一緒に暮らすようになり現実が見え始める。誰もが靴を揃えない、戸は閉めない、電気・テレビは消さない…今まで見えなかったモノが、小さな事がまるで双眼鏡で覗いているかのように私の眼にはフォーカスされて映し出される。
2人目を出産する頃にはマンションに引っ越しており、長女は19歳になっていた。ギャル真っ盛り。2人目の子は、特に神経質でちょっとした事で目覚めてしまっていた。長女はまるでタイミングを見たかのように、夜中子どもを寝かしつけた時間帯に帰宅。『ガチャガチャ バタン ドタドタドタ』自身のモロー反射で泣く子。抱っこして揺らして眠らせる。そのうち部屋から大声で笑い声が聞こえる。もちろん子は起きて泣く。長女が起こす生活音全てに反応し、夜から朝までは子ども理由でなく大変だった。

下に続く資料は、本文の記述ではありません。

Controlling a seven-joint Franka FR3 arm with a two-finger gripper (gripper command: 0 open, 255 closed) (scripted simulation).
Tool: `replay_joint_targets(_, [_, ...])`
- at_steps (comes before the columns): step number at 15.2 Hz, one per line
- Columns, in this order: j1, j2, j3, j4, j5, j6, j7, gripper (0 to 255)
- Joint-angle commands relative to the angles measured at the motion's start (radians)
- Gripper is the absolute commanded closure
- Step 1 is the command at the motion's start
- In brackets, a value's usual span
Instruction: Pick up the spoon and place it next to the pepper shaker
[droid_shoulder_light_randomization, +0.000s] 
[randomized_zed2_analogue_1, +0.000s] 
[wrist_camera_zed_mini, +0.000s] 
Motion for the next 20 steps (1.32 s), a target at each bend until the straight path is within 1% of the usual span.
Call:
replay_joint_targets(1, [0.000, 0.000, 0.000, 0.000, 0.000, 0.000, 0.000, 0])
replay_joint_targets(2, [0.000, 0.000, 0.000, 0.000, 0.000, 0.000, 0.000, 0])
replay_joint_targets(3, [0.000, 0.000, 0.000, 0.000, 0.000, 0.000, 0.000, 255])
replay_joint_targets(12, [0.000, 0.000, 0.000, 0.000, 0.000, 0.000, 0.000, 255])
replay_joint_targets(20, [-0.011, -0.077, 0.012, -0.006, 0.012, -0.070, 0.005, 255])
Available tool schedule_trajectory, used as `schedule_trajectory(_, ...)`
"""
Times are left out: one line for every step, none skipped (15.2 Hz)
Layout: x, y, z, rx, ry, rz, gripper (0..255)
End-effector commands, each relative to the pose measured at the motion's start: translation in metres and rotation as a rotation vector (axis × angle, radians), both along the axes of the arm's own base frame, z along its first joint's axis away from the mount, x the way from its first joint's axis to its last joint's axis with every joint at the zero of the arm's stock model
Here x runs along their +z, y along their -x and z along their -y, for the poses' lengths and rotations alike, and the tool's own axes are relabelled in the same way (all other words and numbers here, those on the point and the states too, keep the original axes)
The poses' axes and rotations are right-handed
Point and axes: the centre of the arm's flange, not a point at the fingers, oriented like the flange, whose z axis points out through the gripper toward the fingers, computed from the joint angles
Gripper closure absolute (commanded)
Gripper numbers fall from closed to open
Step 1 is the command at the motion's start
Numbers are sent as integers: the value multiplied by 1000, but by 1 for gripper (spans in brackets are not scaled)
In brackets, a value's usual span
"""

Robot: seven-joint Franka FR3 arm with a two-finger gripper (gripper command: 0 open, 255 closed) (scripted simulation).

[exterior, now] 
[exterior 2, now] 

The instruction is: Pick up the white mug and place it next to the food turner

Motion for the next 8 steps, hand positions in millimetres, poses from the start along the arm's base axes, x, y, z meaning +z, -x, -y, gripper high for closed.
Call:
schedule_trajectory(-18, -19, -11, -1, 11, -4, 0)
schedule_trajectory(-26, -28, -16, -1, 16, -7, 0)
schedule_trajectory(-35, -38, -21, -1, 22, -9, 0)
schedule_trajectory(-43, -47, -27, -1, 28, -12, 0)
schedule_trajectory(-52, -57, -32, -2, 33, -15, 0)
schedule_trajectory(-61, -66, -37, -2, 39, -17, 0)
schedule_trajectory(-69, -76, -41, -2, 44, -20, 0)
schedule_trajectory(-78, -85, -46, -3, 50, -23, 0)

長男は高校卒業後県外の大学へ進学、週1帰宅していたが、毎週洗濯物(下着)をどっさり持って帰ってきて、物干し竿がトランクスとTシャツで埋まることも多々あった。翌日には帰るため、誰のものより優先して洗濯をした…
よくよく考えると、付き合っている時から私は彼ら『3人でオレという人間』の為に“我慢”ばかりしていた。結婚してからも、自分や自分の娘を後回しにして我慢我慢我慢…
愚痴を言い始めるとキリがないし、覚悟したんだろうと言われればそれまでの事。だから、自分が選んだ道なのだと言い聞かせてきた。何よりも、私が産んだ2人の娘は兄姉が大好きだった。
そもそも、人と人が結婚し生活を共にすると、価値観の違いで必ずストレスは生じる。子持ちと結婚するとそのストレスも比例して大きくなる。あまりの厚顔無恥な振る舞いにキレた事も何度かある。しかし、夫を始めとする姻族3人には私は神経質なヒステリー婆婆にしか見えず、呆れられ笑われていた。長男長女が私の言うことを聞くことはなかった。
その長男、長女とも今は結婚し独立している…はずだが、同じ市内に家を建て暮らす長男は、何かしら理由を付け家族5人夕飯を食べ、入浴し帰宅する。最初は泊まって昼食までご馳走していた。が、小さなマンション暮らし、共働きで小学生と中学生も育てている。どうにか遠慮してもらえないか。旦那にそのことを伝えると罵詈雑言の嵐。言い返すと人格否定。正直、長男を理由に離婚を切り出そうかと今も悩んでいる。その度言葉を飲み込んではいるが…
私は数年前に仕事関係で適応障害になり、1年間休職し復帰したものの、半年で再発(が正しい言い方なのかはわからない)、最終的に退職して今現在無職となってしまった。再発していると気づき始めた時からも、何とか気持ちを切り替えようと頑張ってきたが、仕事に対しても家事に対しても、そもそも生きることに自信が無くなってしまった。今は廃人のような状態でこれを記している現状。再発の原因が仕事なのか家庭(長男事件があった時期)なのか。今の自分にはわからない。あの時捨てるべきだったのは、仕事ではなく夫とその姻族だったのではないだろうか…と思う日もある。
では、結果としてバツイチ子持ちとの結婚とはどういうものなのだろう。
ケースにもよるにだろうが、私の場合は長男、長女が絡めば不幸せ、絡まなければ幸せ。夫が私を庇う人であったならもっと幸せを感じただろう。まるで夫の両親との同居を嫌う嫁の心境だ。